Return each line exactly as written. Begin with the first line of the entries and end with the line that has "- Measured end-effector".

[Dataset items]
■ ■ ■ ■
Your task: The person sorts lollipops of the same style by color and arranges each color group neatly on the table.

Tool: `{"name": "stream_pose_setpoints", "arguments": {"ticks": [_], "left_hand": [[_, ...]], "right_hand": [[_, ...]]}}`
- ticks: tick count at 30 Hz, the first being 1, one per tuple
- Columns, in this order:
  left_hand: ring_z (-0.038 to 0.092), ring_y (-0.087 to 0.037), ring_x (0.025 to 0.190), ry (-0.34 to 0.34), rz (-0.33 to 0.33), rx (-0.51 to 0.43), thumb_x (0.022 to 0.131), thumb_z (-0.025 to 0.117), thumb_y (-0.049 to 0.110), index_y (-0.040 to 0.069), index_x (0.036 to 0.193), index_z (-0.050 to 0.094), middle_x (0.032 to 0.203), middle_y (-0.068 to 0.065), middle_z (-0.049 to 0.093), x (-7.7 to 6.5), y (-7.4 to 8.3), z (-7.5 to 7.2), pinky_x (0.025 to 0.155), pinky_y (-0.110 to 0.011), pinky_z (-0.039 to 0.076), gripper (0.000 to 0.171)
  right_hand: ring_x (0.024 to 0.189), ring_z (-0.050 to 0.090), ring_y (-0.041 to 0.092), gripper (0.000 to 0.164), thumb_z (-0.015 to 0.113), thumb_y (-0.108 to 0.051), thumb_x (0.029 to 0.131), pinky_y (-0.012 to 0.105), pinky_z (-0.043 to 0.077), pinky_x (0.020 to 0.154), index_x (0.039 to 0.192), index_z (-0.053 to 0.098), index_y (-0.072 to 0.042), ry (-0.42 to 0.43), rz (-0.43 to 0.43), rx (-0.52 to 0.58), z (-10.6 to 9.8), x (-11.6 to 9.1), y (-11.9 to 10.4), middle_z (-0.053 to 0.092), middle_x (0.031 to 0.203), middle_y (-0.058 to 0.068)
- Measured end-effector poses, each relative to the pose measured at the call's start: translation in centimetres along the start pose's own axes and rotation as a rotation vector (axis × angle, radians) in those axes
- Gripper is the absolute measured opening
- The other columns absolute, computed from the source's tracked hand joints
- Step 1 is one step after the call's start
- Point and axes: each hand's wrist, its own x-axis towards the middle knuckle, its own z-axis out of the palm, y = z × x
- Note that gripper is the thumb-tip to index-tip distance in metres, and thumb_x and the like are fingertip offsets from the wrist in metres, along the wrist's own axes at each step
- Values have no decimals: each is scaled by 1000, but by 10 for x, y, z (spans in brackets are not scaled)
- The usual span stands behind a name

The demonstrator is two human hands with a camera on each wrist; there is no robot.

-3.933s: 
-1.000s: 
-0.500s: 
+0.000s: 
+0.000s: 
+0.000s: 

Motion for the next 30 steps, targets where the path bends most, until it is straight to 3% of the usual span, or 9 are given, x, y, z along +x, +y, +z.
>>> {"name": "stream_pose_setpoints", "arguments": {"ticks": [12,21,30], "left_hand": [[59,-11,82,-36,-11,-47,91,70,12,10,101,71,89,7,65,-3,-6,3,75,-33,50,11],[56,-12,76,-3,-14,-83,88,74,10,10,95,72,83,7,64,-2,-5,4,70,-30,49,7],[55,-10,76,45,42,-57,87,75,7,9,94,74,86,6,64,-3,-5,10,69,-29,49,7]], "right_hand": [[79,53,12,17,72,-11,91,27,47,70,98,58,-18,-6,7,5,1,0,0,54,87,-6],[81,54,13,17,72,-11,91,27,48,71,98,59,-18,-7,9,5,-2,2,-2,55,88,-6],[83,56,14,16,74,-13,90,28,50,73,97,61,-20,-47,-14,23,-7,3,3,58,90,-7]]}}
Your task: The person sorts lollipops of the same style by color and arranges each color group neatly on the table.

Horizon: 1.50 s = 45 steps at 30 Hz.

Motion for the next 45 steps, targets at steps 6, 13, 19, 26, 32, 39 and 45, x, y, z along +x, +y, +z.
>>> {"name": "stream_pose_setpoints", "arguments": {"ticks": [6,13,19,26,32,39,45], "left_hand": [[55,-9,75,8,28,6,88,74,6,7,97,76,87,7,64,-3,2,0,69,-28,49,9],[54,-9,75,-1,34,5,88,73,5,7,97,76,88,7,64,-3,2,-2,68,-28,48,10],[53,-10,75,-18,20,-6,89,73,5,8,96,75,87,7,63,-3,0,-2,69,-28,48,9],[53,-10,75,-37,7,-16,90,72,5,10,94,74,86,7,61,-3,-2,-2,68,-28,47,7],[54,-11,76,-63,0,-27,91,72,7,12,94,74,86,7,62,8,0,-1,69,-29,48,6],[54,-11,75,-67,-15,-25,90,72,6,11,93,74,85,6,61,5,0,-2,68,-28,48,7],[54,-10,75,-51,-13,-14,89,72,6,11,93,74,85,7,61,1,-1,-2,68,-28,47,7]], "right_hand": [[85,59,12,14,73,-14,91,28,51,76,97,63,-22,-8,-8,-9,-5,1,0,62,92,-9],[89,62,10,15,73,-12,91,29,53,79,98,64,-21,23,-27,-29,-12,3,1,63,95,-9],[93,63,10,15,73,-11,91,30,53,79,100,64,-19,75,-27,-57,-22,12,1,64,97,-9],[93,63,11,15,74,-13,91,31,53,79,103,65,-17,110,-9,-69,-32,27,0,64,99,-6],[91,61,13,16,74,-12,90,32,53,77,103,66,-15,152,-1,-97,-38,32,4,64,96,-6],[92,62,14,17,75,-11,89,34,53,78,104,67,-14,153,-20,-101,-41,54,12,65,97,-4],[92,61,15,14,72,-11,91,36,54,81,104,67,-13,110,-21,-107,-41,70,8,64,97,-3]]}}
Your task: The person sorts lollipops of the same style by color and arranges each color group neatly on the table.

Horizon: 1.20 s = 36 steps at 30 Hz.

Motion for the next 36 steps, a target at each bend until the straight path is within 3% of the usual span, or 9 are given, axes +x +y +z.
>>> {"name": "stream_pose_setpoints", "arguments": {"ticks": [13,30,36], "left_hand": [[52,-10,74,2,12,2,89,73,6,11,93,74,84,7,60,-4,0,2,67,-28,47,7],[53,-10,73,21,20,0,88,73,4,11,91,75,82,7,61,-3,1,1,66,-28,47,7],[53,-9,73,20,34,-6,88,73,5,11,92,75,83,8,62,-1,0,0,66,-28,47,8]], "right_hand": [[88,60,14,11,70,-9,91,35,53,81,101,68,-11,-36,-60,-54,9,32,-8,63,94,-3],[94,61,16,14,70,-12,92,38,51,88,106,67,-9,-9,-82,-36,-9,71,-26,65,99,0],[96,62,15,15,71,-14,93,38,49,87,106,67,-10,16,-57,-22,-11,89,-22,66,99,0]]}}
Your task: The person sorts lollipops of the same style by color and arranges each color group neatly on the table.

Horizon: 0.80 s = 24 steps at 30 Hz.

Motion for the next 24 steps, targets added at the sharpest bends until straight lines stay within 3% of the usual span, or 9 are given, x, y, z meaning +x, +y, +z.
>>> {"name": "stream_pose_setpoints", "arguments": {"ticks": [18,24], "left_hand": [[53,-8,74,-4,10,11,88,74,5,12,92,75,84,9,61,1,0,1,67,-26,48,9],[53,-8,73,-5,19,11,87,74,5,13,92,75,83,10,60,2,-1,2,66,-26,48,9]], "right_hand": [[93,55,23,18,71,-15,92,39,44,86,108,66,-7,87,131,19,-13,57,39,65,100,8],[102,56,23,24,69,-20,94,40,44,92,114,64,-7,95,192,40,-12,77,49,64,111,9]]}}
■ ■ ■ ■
### Result
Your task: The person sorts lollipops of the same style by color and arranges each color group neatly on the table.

Tool: `{"name": "stream_pose_setpoints", "arguments": {"ticks": [_], "left_hand": [[_, ...]], "right_hand": [[_, ...]]}}`
- ticks: tick count at 30 Hz, the first being 1, one per tuple
- Columns, in this order:
  left_hand: ring_z (-0.038 to 0.092), ring_y (-0.087 to 0.037), ring_x (0.025 to 0.190), ry (-0.34 to 0.34), rz (-0.33 to 0.33), rx (-0.51 to 0.43), thumb_x (0.022 to 0.131), thumb_z (-0.025 to 0.117), thumb_y (-0.049 to 0.110), index_y (-0.040 to 0.069), index_x (0.036 to 0.193), index_z (-0.050 to 0.094), middle_x (0.032 to 0.203), middle_y (-0.068 to 0.065), middle_z (-0.049 to 0.093), x (-7.7 to 6.5), y (-7.4 to 8.3), z (-7.5 to 7.2), pinky_x (0.025 to 0.155), pinky_y (-0.110 to 0.011), pinky_z (-0.039 to 0.076), gripper (0.000 to 0.171)
  right_hand: ring_x (0.024 to 0.189), ring_z (-0.050 to 0.090), ring_y (-0.041 to 0.092), gripper (0.000 to 0.164), thumb_z (-0.015 to 0.113), thumb_y (-0.108 to 0.051), thumb_x (0.029 to 0.131), pinky_y (-0.012 to 0.105), pinky_z (-0.043 to 0.077), pinky_x (0.020 to 0.154), index_x (0.039 to 0.192), index_z (-0.053 to 0.098), index_y (-0.072 to 0.042), ry (-0.42 to 0.43), rz (-0.43 to 0.43), rx (-0.52 to 0.58), z (-10.6 to 9.8), x (-11.6 to 9.1), y (-11.9 to 10.4), middle_z (-0.053 to 0.092), middle_x (0.031 to 0.203), middle_y (-0.058 to 0.068)
- Measured end-effector poses, each relative to the pose measured at the call's start: translation in centimetres along the start pose's own axes and rotation as a rotation vector (axis × angle, radians) in those axes

Work on this exercise is finished.